Records contained in a dataset
--------

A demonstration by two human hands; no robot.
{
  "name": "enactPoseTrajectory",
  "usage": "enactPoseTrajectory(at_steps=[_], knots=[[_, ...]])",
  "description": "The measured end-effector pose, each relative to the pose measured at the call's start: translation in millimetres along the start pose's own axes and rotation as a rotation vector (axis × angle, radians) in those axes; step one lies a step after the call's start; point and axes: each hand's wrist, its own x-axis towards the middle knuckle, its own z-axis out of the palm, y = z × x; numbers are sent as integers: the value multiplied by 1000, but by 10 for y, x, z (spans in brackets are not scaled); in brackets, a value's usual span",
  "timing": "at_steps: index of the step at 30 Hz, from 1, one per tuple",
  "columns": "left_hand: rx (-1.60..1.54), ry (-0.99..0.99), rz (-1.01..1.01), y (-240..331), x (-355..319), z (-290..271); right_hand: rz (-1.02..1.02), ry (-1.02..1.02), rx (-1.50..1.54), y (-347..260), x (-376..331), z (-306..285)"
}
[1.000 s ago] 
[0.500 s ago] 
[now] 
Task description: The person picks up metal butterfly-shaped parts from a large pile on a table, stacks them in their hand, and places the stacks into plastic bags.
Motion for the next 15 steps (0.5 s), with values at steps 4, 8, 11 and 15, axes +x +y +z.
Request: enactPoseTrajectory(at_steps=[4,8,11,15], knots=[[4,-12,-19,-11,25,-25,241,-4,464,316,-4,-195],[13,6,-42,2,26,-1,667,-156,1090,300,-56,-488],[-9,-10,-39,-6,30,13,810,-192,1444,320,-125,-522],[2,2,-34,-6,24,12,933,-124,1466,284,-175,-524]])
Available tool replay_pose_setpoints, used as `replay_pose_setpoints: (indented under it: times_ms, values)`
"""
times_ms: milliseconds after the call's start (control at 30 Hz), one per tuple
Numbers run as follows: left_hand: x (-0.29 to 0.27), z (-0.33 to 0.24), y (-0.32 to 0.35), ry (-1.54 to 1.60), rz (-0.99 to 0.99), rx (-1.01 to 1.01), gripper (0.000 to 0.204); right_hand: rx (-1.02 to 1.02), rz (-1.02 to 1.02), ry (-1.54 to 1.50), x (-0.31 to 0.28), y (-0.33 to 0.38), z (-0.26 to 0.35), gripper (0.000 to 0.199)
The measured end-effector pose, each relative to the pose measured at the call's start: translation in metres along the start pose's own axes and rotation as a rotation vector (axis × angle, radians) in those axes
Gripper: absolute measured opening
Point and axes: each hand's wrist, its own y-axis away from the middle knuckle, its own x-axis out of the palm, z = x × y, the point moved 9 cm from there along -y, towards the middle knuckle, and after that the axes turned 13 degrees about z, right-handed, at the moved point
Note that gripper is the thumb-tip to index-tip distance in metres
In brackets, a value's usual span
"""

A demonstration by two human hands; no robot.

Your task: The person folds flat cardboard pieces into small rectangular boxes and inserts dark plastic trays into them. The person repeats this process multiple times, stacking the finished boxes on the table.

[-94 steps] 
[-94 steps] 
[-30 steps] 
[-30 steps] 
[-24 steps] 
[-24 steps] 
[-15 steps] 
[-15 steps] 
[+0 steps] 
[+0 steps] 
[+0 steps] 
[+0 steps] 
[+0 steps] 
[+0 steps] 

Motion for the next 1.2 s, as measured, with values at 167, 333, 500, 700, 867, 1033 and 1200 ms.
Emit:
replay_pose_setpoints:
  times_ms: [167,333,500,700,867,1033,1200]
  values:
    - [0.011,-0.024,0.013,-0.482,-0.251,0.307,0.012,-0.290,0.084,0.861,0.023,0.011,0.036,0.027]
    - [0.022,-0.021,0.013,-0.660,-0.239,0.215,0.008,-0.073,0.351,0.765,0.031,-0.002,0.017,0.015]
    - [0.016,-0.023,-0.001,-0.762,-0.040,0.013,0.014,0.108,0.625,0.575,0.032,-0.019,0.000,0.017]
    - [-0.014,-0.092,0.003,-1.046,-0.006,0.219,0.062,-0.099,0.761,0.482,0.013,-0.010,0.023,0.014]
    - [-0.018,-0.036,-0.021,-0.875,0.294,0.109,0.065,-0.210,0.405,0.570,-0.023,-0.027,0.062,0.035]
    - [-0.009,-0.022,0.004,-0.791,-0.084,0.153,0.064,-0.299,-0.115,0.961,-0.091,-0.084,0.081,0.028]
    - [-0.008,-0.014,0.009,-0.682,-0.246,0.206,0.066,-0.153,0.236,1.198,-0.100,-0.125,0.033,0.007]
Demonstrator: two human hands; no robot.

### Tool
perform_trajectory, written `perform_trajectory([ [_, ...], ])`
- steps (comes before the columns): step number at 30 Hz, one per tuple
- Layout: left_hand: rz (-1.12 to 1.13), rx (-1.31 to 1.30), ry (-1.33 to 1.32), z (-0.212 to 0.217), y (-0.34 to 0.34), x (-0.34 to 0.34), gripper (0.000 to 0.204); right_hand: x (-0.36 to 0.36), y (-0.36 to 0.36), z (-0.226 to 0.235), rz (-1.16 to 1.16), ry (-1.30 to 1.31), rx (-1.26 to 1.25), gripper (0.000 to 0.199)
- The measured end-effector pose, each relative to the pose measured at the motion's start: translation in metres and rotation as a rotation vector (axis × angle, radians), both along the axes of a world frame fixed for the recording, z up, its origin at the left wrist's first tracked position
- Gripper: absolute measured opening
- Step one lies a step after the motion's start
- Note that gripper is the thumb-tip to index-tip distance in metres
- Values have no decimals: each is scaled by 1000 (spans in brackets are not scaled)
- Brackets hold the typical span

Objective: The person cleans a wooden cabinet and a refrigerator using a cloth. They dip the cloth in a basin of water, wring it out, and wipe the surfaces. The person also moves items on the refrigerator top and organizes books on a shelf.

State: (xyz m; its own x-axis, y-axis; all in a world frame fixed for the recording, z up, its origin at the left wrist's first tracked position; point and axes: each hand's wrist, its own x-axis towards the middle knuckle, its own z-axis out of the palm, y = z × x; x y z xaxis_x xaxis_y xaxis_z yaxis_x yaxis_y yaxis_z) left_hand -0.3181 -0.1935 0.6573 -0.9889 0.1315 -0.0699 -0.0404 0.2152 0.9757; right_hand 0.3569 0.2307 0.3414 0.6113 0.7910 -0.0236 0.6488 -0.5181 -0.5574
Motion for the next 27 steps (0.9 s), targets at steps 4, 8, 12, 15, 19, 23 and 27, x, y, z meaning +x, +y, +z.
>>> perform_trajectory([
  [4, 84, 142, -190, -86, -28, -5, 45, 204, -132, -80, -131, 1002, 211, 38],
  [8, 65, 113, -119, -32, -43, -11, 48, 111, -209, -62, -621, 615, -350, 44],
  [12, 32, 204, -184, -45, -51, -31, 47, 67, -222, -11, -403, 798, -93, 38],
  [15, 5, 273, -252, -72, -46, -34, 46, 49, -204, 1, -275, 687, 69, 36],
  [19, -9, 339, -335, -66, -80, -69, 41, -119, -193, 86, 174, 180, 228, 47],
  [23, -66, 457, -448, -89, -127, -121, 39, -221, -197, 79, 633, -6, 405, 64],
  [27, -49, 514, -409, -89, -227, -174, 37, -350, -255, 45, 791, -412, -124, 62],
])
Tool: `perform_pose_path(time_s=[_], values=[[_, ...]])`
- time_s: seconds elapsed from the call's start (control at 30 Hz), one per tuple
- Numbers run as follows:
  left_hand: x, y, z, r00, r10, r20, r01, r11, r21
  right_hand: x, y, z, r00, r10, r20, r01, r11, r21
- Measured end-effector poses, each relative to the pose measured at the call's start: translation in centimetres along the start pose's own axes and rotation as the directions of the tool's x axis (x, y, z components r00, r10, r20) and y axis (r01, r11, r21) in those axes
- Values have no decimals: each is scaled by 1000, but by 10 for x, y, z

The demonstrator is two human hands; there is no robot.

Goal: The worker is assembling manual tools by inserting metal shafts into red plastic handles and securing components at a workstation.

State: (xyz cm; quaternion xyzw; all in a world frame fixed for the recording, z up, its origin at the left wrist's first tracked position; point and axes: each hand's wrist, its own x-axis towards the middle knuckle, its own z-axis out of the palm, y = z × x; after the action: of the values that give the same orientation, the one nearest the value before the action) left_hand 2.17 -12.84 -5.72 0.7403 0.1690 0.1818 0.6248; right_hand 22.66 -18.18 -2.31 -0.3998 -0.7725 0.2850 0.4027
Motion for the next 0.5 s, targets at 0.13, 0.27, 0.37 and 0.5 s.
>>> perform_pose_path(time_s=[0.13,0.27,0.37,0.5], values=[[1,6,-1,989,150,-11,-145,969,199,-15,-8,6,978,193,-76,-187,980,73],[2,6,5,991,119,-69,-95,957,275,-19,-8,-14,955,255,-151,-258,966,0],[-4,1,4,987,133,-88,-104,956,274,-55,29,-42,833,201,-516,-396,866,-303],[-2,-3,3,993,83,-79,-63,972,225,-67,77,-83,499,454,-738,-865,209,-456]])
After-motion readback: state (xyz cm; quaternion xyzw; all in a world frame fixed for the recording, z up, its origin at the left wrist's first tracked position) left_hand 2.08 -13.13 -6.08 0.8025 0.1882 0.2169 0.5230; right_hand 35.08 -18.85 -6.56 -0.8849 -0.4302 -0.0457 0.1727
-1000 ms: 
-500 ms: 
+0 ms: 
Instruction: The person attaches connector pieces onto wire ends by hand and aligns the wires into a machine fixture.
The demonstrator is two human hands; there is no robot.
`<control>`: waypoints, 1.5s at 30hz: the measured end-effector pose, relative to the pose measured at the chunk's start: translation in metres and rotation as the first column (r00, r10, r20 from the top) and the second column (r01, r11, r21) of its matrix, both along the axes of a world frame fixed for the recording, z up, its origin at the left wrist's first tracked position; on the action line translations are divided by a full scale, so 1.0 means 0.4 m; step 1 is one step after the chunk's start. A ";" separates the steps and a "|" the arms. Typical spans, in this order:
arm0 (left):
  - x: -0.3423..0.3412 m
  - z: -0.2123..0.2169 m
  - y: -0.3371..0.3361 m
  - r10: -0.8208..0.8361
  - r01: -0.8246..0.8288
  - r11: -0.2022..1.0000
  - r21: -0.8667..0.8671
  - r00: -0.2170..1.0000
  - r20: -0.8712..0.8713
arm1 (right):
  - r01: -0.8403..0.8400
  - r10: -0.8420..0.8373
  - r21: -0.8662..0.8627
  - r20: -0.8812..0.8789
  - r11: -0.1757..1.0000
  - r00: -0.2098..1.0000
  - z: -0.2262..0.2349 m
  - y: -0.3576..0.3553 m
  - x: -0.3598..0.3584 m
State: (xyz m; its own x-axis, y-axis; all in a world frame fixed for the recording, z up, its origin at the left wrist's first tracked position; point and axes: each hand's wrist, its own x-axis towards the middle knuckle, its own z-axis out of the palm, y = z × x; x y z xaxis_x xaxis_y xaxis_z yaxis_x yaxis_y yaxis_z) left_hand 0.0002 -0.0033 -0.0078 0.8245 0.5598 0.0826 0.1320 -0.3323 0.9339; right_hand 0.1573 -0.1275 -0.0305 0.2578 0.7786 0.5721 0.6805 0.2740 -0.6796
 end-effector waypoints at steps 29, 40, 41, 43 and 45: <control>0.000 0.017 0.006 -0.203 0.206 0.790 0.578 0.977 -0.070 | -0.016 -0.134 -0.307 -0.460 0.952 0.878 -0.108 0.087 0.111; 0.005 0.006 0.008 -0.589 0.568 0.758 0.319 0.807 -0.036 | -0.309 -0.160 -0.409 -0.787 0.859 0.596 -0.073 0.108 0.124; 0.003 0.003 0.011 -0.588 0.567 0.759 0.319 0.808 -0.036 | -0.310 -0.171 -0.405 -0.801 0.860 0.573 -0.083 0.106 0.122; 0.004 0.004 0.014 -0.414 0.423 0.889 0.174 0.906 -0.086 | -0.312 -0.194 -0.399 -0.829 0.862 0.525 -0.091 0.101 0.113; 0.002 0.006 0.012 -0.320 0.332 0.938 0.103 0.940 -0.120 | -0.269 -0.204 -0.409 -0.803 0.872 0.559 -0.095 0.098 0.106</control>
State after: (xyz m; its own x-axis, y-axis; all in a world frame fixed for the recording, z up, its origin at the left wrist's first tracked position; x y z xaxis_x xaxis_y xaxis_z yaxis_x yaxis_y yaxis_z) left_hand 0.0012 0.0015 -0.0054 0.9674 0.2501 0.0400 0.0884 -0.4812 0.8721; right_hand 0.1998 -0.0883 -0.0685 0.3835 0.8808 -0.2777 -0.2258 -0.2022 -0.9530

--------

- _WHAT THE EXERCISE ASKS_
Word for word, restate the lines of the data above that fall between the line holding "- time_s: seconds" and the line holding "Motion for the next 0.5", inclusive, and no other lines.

- _ANSWER SPACE_
- time_s: seconds elapsed from the call's start (control at 30 Hz), one per tuple
- Numbers run as follows:
  left_hand: x, y, z, r00, r10, r20, r01, r11, r21
  right_hand: x, y, z, r00, r10, r20, r01, r11, r21
- Measured end-effector poses, each relative to the pose measured at the call's start: translation in centimetres along the start pose's own axes and rotation as the directions of the tool's x axis (x, y, z components r00, r10, r20) and y axis (r01, r11, r21) in those axes
- Values have no decimals: each is scaled by 1000, but by 10 for x, y, z

The demonstrator is two human hands; there is no robot.

Goal: The worker is assembling manual tools by inserting metal shafts into red plastic handles and securing components at a workstation.

State: (xyz cm; quaternion xyzw; all in a world frame fixed for the recording, z up, its origin at the left wrist's first tracked position; point and axes: each hand's wrist, its own x-axis towards the middle knuckle, its own z-axis out of the palm, y = z × x; after the action: of the values that give the same orientation, the one nearest the value before the action) left_hand 2.17 -12.84 -5.72 0.7403 0.1690 0.1818 0.6248; right_hand 22.66 -18.18 -2.31 -0.3998 -0.7725 0.2850 0.4027
Motion for the next 0.5 s, targets at 0.13, 0.27, 0.37 and 0.5 s.

What this exercise required has been given in full.